From the records below, copy out each line that has the word "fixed".
[Task inputs Boundary: Start]
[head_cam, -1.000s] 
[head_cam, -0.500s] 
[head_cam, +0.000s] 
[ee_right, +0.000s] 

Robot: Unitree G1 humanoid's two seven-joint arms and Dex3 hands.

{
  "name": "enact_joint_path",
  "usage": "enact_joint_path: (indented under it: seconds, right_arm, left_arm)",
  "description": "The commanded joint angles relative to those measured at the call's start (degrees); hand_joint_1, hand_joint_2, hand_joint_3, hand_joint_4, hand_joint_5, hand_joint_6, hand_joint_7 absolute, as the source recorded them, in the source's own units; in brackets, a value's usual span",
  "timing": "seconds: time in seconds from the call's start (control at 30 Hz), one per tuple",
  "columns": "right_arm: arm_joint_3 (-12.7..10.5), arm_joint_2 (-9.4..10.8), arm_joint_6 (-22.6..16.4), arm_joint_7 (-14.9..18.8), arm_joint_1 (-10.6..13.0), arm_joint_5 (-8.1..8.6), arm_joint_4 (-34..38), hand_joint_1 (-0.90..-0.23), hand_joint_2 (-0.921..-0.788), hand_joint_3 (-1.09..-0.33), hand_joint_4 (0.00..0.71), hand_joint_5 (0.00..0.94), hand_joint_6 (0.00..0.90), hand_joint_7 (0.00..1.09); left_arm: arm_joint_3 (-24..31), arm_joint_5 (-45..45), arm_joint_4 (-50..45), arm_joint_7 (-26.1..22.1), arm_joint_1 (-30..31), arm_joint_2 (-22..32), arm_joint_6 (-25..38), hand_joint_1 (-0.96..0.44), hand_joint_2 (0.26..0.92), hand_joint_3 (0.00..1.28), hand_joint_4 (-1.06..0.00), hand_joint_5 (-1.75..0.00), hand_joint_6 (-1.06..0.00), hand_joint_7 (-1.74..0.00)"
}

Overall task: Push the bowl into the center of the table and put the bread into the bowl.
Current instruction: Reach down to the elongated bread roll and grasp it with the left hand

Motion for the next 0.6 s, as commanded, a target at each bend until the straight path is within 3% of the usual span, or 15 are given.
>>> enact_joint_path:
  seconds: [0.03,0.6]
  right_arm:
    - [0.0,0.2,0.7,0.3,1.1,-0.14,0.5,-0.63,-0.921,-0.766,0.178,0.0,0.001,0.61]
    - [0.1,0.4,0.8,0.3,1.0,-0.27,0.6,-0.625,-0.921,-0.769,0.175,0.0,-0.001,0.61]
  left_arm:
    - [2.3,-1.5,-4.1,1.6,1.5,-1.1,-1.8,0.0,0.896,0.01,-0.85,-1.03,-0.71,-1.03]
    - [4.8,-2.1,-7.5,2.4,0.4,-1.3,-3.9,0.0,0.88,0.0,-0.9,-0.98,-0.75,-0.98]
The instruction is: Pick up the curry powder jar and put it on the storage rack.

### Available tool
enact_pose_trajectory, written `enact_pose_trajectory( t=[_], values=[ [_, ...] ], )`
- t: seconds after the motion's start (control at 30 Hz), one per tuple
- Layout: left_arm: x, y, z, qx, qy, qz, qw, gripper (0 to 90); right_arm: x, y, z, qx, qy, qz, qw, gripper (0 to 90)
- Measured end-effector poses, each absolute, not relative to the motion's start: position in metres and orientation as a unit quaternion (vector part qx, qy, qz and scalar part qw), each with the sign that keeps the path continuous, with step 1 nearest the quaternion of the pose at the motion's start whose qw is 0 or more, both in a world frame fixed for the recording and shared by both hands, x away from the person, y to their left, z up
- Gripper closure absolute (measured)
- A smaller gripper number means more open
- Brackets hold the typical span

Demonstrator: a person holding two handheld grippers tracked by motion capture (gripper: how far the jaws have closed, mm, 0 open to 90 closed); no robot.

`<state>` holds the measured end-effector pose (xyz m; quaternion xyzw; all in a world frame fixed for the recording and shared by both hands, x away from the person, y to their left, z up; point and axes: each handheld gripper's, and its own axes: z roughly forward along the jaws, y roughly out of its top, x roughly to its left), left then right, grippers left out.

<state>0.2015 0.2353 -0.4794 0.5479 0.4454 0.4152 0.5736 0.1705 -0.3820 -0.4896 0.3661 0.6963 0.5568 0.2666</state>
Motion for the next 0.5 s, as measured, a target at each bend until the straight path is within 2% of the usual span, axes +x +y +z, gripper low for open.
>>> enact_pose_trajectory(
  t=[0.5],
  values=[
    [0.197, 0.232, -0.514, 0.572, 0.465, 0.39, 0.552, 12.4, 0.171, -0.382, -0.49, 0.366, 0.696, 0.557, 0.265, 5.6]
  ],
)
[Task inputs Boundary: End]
Output for this task:
- Measured end-effector poses, each absolute, not relative to the motion's start: position in metres and orientation as a unit quaternion (vector part qx, qy, qz and scalar part qw), each with the sign that keeps the path continuous, with step 1 nearest the quaternion of the pose at the motion's start whose qw is 0 or more, both in a world frame fixed for the recording and shared by both hands, x away from the person, y to their left, z up
`<state>` holds the measured end-effector pose (xyz m; quaternion xyzw; all in a world frame fixed for the recording and shared by both hands, x away from the person, y to their left, z up; point and axes: each handheld gripper's, and its own axes: z roughly forward along the jaws, y roughly out of its top, x roughly to its left), left then right, grippers left out.

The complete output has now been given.